I’ve never liked NYE. When I was a drinker it just meant my favorite restaurants and bars were packed full of “amateurs”. As a non drinker – and this is my fourth sober NYE – it’s been a very quiet, very boring night. I’ve never bothered to plan anything, and my husband certainly hasn’t planned anything either. I have vague memories of watching the fireworks around the world on TV and then going to bed after the Times Square ball drop, i.e. at 9pm west-coast-time.
And… drumroll… I have nothing planned for tonight either.
But I do have a simple, full day planned. I’m manning the bookstore for part of the day – Tim will take over at some point this afternoon. I’ve done some shop cleaning and re-organizing, and it’s sparkling and smells good. My afternoon plan is to invest in a label maker, so that’s exciting. I love this damn shop, and that feels good.
I was really worried that I would get bored with the bookstore. That I’d do my usual thing – get all fired up then pretty quickly lose interest. Like my sewing phase. Or my writing-this-blog phase. Or even past romantic relationships and jobs.
But maybe I can let that narrative go now.
This may seem bizarre, but I think the bookstore was a placeholder ‘big decision’. Just like when I got my dog, Ethel, when I was 30 and everyone told me I wouldn’t have the wherewithal to take care of her properly, for the long haul. Opening the bookstore this time last year was really me testing myself. Can I execute on a big idea and stick with it?
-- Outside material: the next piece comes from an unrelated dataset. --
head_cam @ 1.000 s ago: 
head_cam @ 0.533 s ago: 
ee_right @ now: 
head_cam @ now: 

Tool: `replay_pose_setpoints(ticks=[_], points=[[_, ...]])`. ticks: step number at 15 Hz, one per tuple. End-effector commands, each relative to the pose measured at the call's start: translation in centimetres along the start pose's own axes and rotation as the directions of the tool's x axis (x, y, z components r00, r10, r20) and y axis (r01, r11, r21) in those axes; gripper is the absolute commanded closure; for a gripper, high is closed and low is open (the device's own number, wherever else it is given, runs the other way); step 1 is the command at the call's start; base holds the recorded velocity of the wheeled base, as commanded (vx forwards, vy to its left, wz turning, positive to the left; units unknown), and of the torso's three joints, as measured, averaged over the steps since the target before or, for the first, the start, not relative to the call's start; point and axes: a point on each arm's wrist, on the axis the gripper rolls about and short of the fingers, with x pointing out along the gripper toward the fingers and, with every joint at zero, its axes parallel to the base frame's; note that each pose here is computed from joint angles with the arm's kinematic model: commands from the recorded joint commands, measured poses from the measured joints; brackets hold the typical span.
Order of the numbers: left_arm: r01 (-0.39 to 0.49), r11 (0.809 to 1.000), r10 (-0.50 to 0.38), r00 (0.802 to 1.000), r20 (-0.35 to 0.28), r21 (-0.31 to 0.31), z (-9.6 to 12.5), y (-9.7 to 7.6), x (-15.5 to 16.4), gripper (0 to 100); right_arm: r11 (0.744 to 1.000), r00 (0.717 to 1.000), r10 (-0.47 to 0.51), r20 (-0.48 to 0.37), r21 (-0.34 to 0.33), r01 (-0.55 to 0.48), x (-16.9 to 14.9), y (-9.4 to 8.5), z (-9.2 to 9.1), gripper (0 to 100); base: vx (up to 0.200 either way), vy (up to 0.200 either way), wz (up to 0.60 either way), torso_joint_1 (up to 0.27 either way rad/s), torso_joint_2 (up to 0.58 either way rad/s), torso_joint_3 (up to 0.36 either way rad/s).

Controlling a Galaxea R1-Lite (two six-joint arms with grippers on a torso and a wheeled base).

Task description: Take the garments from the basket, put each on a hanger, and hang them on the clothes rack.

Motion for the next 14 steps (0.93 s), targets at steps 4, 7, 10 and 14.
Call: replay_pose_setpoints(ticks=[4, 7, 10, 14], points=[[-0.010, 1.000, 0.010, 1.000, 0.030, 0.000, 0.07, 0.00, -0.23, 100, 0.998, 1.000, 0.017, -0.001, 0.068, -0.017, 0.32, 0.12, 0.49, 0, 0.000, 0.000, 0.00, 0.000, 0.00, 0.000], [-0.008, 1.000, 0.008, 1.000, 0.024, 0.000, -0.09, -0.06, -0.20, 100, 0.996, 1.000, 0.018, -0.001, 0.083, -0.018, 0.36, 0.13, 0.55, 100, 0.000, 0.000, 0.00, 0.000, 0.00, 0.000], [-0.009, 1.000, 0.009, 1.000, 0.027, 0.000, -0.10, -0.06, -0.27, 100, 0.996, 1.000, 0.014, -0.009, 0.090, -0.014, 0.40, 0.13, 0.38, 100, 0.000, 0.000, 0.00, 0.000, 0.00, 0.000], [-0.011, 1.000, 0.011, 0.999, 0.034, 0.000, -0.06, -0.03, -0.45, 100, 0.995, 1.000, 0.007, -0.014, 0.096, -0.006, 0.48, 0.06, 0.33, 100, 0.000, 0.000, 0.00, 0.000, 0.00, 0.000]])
What this all boils down to is: am I capable of taking on big responsibility, and, if I dig a little deeper, can I take care of a kid?
Yep, the kid question.
For those just joining us here on Total Fatty, I lost the ability to have kids in my mid-thirties because I had uterine cancer. I’m married now, and 46 years old. My husband isn’t sure he wants kids, and I can’t make any promises that I’ll take care of a kid full-time because I’m the primary breadwinner for our little family and baby bookstore business (husband, me, and Ethel the 16.5 year old pug). So, adopting a baby doesn’t seem terribly realistic. If my husband isn’t on board, it’s sort of a non-starter, right? Also, am I too old? Should we foster kids instead? Do I even have the energy to fill out the damn paperwork, let alone take care of someone?
So, I’ve sought out a new therapist to work through this, and I won’t bore you with the many baby-related anxieties and BIG LIFE QUESTIONS. But I just wanted to put this niggling idea out there, because at some point I want to put it to rest – one way or another, and that ‘some point’ better be in 2020.
So my intention for 2020 is to figure this out. Yes or no. And then move on.
My other goals for 2020 include:
- Listen more
- Move my body
- Figure out publisher-direct book ordering for the bookstore 🙂
I’ve taken “write a book” off my list. One thing I’ve figured out this past year is that working seven days a week, even for a passion project, is exhausting. I really don’t have the mental energy to do something new in 2020 (I say this now, but who knows how I’ll feel when I don’t have a cold and am not dreading going back to work post New Year’s break).
In 2020 I’m going to try to get better at balancing my work-work, bookstore-work and non-work time, and make more conscious choices around my ‘me’ time – vs sitting on the couch. Wish me luck!